Assenti e ela deu um gritinho. Minha loba, Alex, estava radiante ao ver a Carlie tão feliz, mas, ao mesmo tempo, ela estava um pouco triste. Eu não sabia exatamente o porquê, mas decidi não perguntar. Provavelmente ela também não sabia.
O sinal tocou e corremos de volta para o refeitório para pegar nossas coisas antes de nos separarmos relutantemente. Exceto eu e o Nate. Tínhamos História juntos. Notei o quão alegre e eufórica a Carlie estava. Ela deve estar feliz por saber que o Daniel a observava em segredo... Na verdade, isso soa um pouco estranho agora que penso nisso...

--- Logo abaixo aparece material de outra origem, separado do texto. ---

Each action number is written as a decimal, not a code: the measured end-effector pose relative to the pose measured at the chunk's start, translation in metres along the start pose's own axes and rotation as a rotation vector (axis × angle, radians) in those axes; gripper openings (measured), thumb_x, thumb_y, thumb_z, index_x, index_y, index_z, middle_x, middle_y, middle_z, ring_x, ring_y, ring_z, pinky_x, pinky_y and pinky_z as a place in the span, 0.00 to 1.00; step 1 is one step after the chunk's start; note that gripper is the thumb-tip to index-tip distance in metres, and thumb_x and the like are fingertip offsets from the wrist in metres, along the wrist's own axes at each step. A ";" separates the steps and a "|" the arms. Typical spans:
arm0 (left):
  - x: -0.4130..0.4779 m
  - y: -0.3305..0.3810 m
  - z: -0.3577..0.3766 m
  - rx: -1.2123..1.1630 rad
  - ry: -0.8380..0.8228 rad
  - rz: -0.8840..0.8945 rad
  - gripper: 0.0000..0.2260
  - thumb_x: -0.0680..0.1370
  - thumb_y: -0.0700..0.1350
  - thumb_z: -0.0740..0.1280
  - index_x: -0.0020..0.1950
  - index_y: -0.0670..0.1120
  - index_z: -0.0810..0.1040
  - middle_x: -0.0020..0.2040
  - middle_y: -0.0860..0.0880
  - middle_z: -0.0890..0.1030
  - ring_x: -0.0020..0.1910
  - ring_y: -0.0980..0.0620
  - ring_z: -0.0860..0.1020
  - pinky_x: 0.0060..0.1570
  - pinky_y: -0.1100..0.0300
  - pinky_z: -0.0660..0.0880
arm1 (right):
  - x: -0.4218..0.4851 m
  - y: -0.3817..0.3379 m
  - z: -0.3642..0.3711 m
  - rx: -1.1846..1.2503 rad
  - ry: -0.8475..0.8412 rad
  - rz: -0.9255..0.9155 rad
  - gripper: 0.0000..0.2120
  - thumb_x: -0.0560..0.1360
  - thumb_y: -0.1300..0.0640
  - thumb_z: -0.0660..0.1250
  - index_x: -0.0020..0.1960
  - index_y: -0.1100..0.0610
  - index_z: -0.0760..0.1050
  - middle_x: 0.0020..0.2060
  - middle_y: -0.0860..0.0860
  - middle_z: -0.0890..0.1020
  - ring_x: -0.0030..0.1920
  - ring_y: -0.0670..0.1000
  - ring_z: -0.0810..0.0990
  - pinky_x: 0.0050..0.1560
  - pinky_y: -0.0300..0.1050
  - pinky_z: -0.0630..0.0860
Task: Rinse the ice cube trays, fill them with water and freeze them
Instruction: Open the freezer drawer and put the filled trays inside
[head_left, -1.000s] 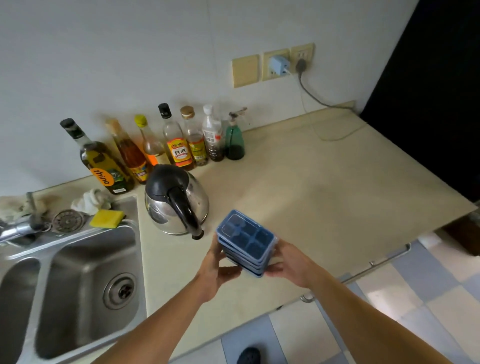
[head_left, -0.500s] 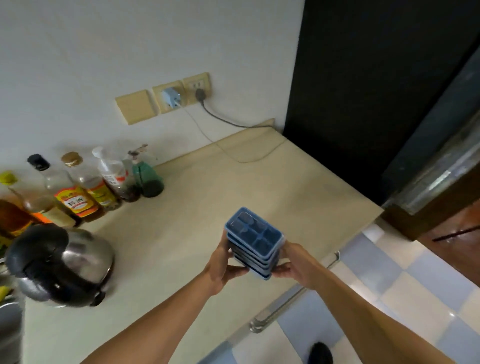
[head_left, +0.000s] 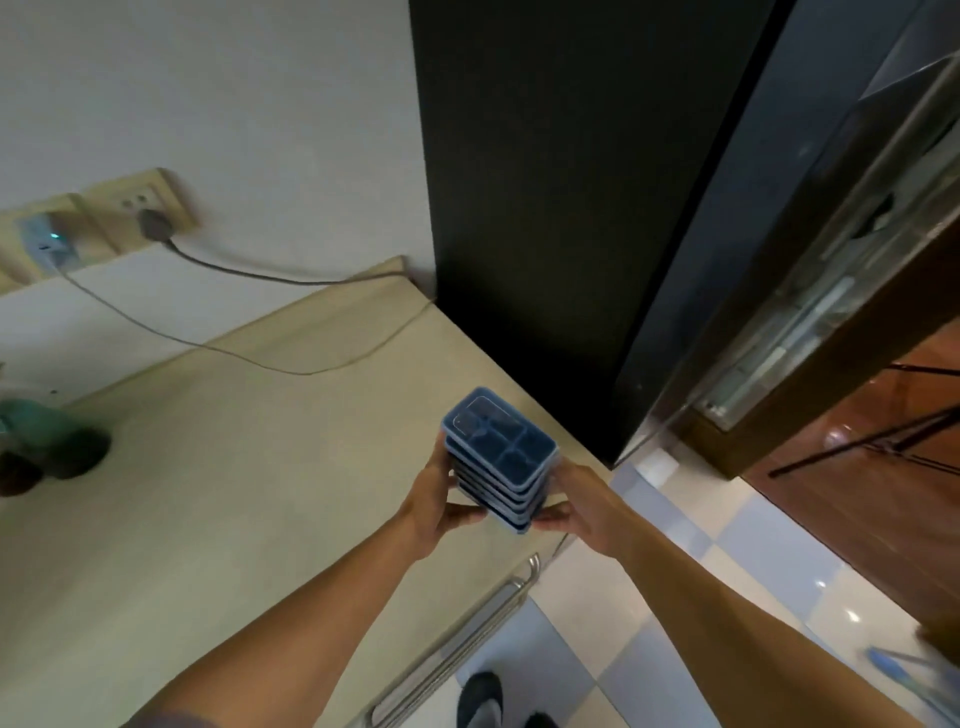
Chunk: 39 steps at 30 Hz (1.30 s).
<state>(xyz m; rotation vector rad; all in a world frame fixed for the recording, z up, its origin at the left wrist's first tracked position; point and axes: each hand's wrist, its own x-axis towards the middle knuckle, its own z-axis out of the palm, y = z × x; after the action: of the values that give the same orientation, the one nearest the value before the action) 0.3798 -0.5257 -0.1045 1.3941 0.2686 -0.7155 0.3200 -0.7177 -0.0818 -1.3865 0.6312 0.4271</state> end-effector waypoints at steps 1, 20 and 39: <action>0.008 0.005 0.007 0.023 0.000 -0.002 0.25 0.79 0.71 0.56 0.59 0.58 0.82 0.61 0.49 0.81 0.60 0.45 0.80 0.46 0.50 0.83 | 0.005 -0.003 -0.007 0.021 0.012 0.005 0.20 0.85 0.50 0.60 0.71 0.62 0.71 0.65 0.63 0.77 0.60 0.64 0.81 0.66 0.61 0.77; 0.003 -0.067 0.055 -0.001 0.726 0.039 0.24 0.85 0.61 0.53 0.53 0.42 0.77 0.44 0.43 0.82 0.34 0.46 0.81 0.31 0.55 0.75 | 0.039 0.040 -0.126 -0.292 -0.027 -0.071 0.14 0.81 0.43 0.65 0.54 0.54 0.77 0.50 0.52 0.80 0.54 0.55 0.81 0.59 0.51 0.78; 0.102 -0.174 0.217 1.754 0.773 0.652 0.35 0.79 0.57 0.65 0.80 0.44 0.58 0.79 0.42 0.62 0.79 0.40 0.59 0.78 0.41 0.55 | 0.202 0.144 -0.264 -1.345 0.084 -0.749 0.42 0.77 0.35 0.66 0.81 0.58 0.57 0.81 0.55 0.59 0.80 0.59 0.55 0.76 0.59 0.61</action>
<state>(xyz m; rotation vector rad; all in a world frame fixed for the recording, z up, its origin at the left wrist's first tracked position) 0.3028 -0.7647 -0.2606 3.1699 -0.3747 0.4354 0.3427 -0.9731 -0.3380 -2.7633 -0.2750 0.1367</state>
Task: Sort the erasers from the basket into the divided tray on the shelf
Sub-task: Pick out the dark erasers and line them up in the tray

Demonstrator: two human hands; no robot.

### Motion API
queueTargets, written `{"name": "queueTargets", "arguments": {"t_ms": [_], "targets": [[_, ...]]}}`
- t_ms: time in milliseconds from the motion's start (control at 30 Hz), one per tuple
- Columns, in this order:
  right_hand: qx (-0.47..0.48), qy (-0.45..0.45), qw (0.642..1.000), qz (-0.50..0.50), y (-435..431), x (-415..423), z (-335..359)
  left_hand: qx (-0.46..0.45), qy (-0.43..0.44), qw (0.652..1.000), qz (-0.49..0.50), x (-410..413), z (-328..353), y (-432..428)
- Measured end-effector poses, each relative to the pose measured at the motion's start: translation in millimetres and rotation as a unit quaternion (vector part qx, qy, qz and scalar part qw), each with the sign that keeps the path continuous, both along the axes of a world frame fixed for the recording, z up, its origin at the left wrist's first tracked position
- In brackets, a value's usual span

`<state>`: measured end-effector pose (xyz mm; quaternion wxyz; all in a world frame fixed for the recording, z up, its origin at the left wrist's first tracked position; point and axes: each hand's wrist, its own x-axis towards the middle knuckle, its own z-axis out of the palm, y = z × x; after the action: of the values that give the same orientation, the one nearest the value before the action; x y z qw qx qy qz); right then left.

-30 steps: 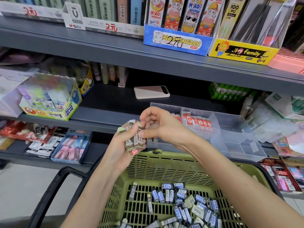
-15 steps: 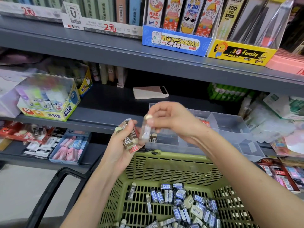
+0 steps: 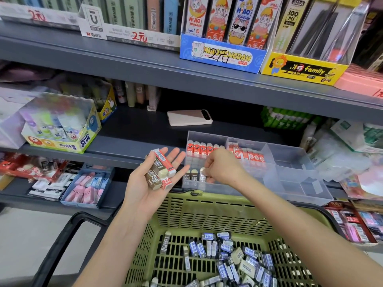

Preparei-me mentalmente para a aula de História antes de entrar na sala com o Nate. Essas seriam duas longas horas.
***
O sinal tocou e todo mundo saiu correndo antes que o Sr. Jenel pudesse dizer: "O sinal não dispensa vocês, eu que dispenso."
Nate e eu encontramos a Carlie lá fora. Fomos para o estacionamento, onde a Carlie e o Nate tinham deixado seus carros. Fui com a Carlie, já que morávamos a algumas casas de distância uma da outra, enquanto o Nate morava do outro lado da cidade.
Nos despedimos do Nate e entramos no carro da Carlie. Hehe, o carro da Carlie. Isso não soa estranho?
Após dez minutos de trajeto com música alta e uma cantoria horrível, chegamos à minha casa. Carlie estacionou e eu saí, fechando a porta atrás de mim.
"Tchau, Carlie. Vejo você amanhã", eu disse, acenando.
"Até mais, Puta", ela disse e foi embora.
Virei-me e encarei minha casa. Senti um desconforto e uma ansiedade imediatos. Alex rosnou com raiva ao se lembrar do que tínhamos que passar todos os dias.
Entrei relutantemente na casa e fui recebida por um Rafael bêbado. Depois que meus dois pais morreram quando eu tinha 11 anos, fiquei sob seus cuidados, já que todos pensavam que ele era a pessoa mais indicada para cuidar de mim. E, na época, eu concordei. Rafael era irmão adotivo da minha mãe. Ele sempre foi legal comigo e brincava comigo, mesmo que eu quisesse que ele brincasse de boneca. Sempre que eu arranhava o joelho ou chorava porque caía, ele me comprava sorvete e dava um jeito de me fazer rir. Ele era jovem quando começou a cuidar de mim, tinha apenas 21 anos. Depois que foi rejeitado por sua parceira aos 23 anos, ele começou a agir com frieza. A maioria das pessoas se surpreendeu que ele tenha sobrevivido após ser rejeitado, mas sei que ele teria preferido não ter sobrevivido.
Depois que fechei a porta da frente, ele começou a gritar.
"Onde caralhos você estava?! Preciso que você venha limpar o vidro quebrado na cozinha!"
"Não sou sua empregada, porra! Limpa sua própria bagunça, seu babaca!", gritei, sentindo minha raiva aumentar.
"O que você acabou de me dizer, sua vadia?!"
Ele começou a correr em minha direção. Subi as escadas imediatamente e entrei no meu quarto, com medo do que ele poderia fazer comigo desta vez. Bati a porta atrás de mim e a tranquei.
"Abre essa porta agora, sua vadia!", ele ordenou enquanto socava a porta.
Ele desistiu depois de um tempo, e eu o ouvi descendo as escadas, furioso. Suspirei aliviada e me joguei na cama.
Ele transformou minha vida em um inferno. Eu o odiava tanto; acho que nada nunca faria com que eu o perdoasse.